De noche - I

>> 18 agosto, 2011

Una noche monótona, de que otra forma mejor podría describirla, sí monótona, sin novedades, sin apuros; veo a través de mi ventana el gran paisaje que tengo como avenida, el único sonido que percibo es el de algunas llantas de auto en el asfalto de la pista que cruza mi ventana, algunos transeúntes apurados por las altas horas de la noche, perdón, de madrugada; 3:00 am. no parece la hora indicada para llegar a casa en una zona como en la que resido.
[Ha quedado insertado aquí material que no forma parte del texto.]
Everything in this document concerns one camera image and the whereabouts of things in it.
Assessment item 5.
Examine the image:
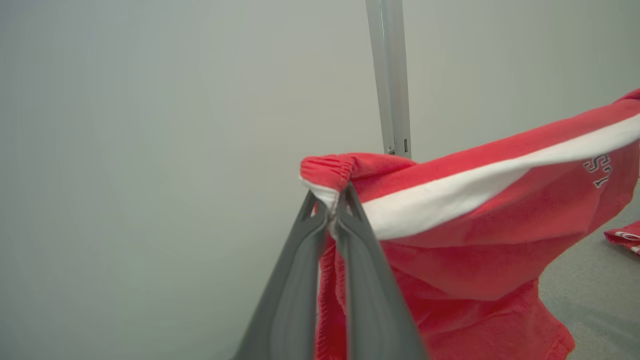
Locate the red shorts white stripe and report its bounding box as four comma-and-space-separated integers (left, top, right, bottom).
299, 89, 640, 360

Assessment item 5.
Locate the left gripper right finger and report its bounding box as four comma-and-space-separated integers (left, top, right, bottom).
330, 182, 429, 360

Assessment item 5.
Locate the grey fabric sofa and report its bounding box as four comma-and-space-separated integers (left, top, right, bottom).
537, 181, 640, 360

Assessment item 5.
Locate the grey double metal post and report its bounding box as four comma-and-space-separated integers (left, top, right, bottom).
364, 0, 412, 160

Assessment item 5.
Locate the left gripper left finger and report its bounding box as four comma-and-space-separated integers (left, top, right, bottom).
232, 190, 331, 360

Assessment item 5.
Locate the red white basketball jersey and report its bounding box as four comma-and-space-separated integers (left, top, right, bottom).
603, 220, 640, 257
Qué mala suerte la de ellos, el que no puedan ser yo y estar apaciblemente cómodos en sus camas, sin nada mejor que hacer que pensar en posibilidades infinitas de hechos que suceden. Insisto en que es su mala suerte, porque, con franqueza, no me importan los motivos que tienen para encontrarse fuera de sus casas a estas horas, es la vida que les tocó vivir, mejor dicho es la vida que viven, no tienen más remedio que aceptarlo ¿no es así?
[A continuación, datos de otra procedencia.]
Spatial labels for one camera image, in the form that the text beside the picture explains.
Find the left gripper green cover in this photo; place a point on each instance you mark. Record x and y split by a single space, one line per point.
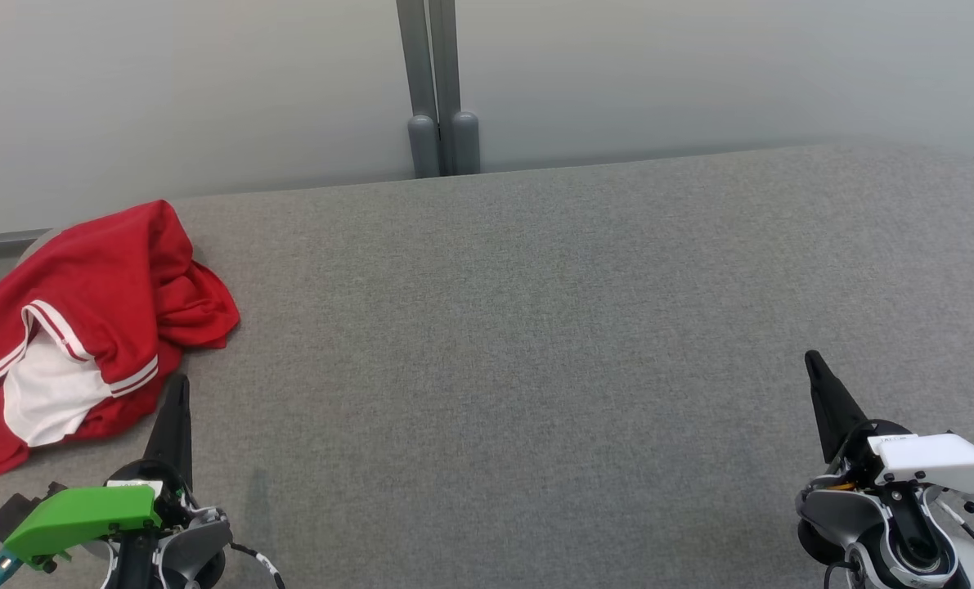
78 515

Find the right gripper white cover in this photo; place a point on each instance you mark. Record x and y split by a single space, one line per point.
936 458

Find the red Bulls 23 basketball jersey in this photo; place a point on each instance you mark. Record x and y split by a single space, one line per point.
86 270

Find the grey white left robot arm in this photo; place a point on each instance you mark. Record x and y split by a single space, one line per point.
200 540

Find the grey wall base rail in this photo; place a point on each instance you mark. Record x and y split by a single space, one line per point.
4 243
Me asomo a mi ventana, esta vez observo con detenimiento lo que acontece afuera, buscando que me importe un poco siquiera; por alguna extraña razón llevo tres días despertándome a la misma hora, sin ganas de retomar mi sueño, y sintiendo un gran nudo en el estómago, no sé lo que es. Realmente es extraño, nunca antes me había sucedido algo así,  o bueno, nunca antes me había sentido de esta forma.

Desde que recuerdo mi casa está al lado de un poste, desde hace varios años el foco no funciona bien, siempre tintinea, y a veces nos deja en penumbras por varias horas, y al parecer, hoy no es la diferencia, pero por qué me sorprende, en estos tres días que llevo sin dormir ha hecho exactamente lo mismo, y sólo me frustro al pensar en el dichoso foco. Pasan algunos minutos, no encuentro más que aburrimiento, aunque…
Algo interesante sucede, casi digno de merecer mi atención; claro que para otros supongo es un tema más delicado de lo que considero, más social, más moral; por asares del destino, el foco que no funciona bien acaba de prenderse, y claramente veo que está ocurriendo un asalto frente a la puerta de mi casa, sí, efectivamente, a una persona le están robando. Qué lástima por ella, veo como forcejea, y me pregunto cómo no se da cuenta que su lucha es una causa perdida, qué patético. ¿Acaso la simple resignación no es más fácil? ¿Por qué no sólo desiste? Patético.
Un momento… ¿mis ojos me engañan? Sí, es probable que la hora y la falta de sueño hayan comenzado a afectarme, (sin contar con que el foco en cuestión, culpable de que yo haya visto semejante escena, nuevamente tintinea); el hombre esta tendido en el piso; solamente parpadeé y ahora se encuentra inconciente ¿cómo pasó esto tan rápido? ¿Es que el simple forcejeo se convirtió en un knock out? El asaltante empieza a patearlo fuerte, patada tras patada en el vientre del desdichado hombre, sin una poca de compasión, y a este no le queda más que agonizar y suplicar por algo de clemencia, la cual es negada con un silencio perturbador y un rostro lleno de dicha por el mal que ocasiona, por los incesantes golpes que acierta en su vientre una y otra vez, y por la satisfacción de la escena que ha creado.

Aquel nudo en mi estómago, fue sustituido por un estremecimiento terrible en mi piel y por un sabor de asco en mi boca; vomitar, sí, era lo único en lo que podía pensar, porque ese ya no era un charco de sangre, sino un río… y no quería saber donde desembocaría. El asaltante no paraba, por más que el desdichado hombre hace unos minutos dejó de dar señales de vidas, su último aliento fue un nombre ahogado entre la sangre de sus labios… Camila.